Jamison Greene has been awarded the inaugural Earl Carter Fellowship by the University of Notre Dame’s Global Center for the Development of the Whole Child’s (GC-DWC) Social Enterprise Initiative (SEI) team. The Earl Carter Fellowship is the GC-DWC’s newest designation to honor the life and legacy of Earl Carter, a longtime friend and advocate of the GC-DWC’s Haiti Salt Project, a social enterprise initiative.
After a 32-year career with the Navy, Earl Carter retired and transitioned to a faculty role at Notre Dame as the Assistant Dean for Faculty Affairs and Special Projects in the College of Science where he was drawn to the Haiti Salt Project for its commitment to improving the lives and health of Haitians. Earl was personally and passionately committed to helping the people of Haiti through the elimination of Lymphatic Filariasis and the prevention of Iodine Deficiency Disorders. His selfless and unsung efforts impacted the lives of millions and the course of a nation.

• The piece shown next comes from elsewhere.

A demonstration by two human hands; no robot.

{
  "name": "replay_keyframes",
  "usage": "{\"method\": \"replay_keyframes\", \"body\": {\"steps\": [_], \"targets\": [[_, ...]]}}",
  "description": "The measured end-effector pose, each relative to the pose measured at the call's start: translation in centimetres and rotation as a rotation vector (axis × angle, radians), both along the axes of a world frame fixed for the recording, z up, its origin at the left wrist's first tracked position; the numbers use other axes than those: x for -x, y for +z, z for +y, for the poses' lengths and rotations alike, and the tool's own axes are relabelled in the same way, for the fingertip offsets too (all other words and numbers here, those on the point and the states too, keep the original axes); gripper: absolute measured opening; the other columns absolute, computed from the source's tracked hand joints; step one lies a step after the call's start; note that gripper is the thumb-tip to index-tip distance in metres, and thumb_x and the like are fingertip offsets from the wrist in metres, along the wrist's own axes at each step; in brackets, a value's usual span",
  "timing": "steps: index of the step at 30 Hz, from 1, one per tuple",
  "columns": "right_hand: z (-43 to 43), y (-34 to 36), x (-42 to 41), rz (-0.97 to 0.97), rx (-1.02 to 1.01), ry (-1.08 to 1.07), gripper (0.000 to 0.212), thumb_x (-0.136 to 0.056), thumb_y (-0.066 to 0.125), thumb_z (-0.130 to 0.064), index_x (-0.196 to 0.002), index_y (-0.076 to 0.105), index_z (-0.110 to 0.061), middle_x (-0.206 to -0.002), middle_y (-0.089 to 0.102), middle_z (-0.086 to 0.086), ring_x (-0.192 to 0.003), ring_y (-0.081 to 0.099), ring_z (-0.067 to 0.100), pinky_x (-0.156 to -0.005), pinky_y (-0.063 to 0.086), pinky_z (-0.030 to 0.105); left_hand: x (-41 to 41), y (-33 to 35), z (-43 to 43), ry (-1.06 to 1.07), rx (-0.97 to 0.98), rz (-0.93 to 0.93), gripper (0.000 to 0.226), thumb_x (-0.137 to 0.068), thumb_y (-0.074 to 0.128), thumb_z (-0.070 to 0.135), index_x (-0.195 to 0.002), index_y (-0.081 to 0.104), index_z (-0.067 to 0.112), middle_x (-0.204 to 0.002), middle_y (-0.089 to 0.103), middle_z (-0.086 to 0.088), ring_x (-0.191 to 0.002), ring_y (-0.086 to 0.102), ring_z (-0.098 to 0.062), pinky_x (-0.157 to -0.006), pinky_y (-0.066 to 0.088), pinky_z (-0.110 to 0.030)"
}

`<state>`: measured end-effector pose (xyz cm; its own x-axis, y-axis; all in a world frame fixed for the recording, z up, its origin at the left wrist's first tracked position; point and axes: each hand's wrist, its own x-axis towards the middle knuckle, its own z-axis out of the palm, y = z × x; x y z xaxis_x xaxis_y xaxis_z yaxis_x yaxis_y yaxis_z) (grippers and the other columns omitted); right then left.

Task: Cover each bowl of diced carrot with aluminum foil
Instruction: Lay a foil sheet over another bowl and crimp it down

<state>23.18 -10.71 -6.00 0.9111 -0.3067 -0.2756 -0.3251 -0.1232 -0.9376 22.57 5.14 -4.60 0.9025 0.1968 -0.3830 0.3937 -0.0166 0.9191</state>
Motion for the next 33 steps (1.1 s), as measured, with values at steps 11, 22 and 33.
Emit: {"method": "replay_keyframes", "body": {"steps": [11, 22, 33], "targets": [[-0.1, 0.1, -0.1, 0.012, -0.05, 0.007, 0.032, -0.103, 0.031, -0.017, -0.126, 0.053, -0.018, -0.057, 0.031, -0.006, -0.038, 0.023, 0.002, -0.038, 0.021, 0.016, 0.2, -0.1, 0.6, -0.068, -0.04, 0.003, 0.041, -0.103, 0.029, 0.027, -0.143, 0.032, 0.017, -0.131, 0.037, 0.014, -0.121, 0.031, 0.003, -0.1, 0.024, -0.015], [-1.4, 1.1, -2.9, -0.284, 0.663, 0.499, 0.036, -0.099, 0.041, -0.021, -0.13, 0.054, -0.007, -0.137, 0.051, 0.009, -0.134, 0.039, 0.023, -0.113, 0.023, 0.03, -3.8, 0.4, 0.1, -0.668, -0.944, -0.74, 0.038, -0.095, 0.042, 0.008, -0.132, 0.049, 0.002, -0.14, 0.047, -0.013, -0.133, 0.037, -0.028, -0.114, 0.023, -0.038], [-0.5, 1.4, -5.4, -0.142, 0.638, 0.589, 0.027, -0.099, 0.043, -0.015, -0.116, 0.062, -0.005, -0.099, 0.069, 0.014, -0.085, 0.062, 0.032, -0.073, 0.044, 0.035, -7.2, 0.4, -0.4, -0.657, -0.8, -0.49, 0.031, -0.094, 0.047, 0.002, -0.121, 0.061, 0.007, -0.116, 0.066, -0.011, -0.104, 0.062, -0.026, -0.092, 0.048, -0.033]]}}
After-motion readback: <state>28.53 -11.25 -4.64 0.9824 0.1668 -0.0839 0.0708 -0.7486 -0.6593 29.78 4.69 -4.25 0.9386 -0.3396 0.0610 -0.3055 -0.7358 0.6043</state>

Commemorating Earl’s lifetime of leadership spent ministering in Christ’s name, every year the GC-DWC’s social enterprise team will award the fellowship to an outstanding Notre Dame student who has shown a distinct commitment to leveraging a social enterprise model to develop innovative and sustainable solutions to address gaps in child and youth development. The fellowship provides an opportunity for awardees to apply their coursework in a meaningful, real-world setting while receiving guidance from a team of social enterprise leaders.
As the inaugural recipient of the Earl Carter Fellowship, Jamison (‘Jamie’) embodies the spirit and drive of Earl Carter.
Originally from Madison, CT, Jamie is an MBA and Master of Global Affairs dual-degree candidate studying business analytics, strategy, economic development, international business, and social entrepreneurship. Prior to Notre Dame, Jamie worked in finance and international development for seven years. He served as an agriculture business advisor with the Peace Corps in Ghana, West Africa, partnering with smallholder cashew farmers, the Ghana Ministry of Agriculture, and non-governmental organizations to increase crop yields, improve financial literacy, and demonstrate value-adding activities such as beekeeping and cashew apple juicing. Prior to his Peace Corps service, Jamie worked as a senior financial analyst in corporate financial planning and analysis, supply chain management, and government finance roles. After completing his dual-degree, Jamie’s goal is to pursue a career in international development consulting with a regional focus on sub-Saharan Africa.
“Jamie is the ideal candidate for the Earl Carter Fellowship given his and Earl’s shared commitment to serving the marginalized segments of society,” shared Chip Wirth, senior advisor to the SEI. “Jamie’s service in Ghana through the Peace Corps where he worked to create economic opportunities for the community in which he lived, and now his commitment to furthering economic opportunities for the people of Haiti through the SEI continues to reflect the life and legacy of Earl. It is fitting that Jamie has received this award honoring Earl.”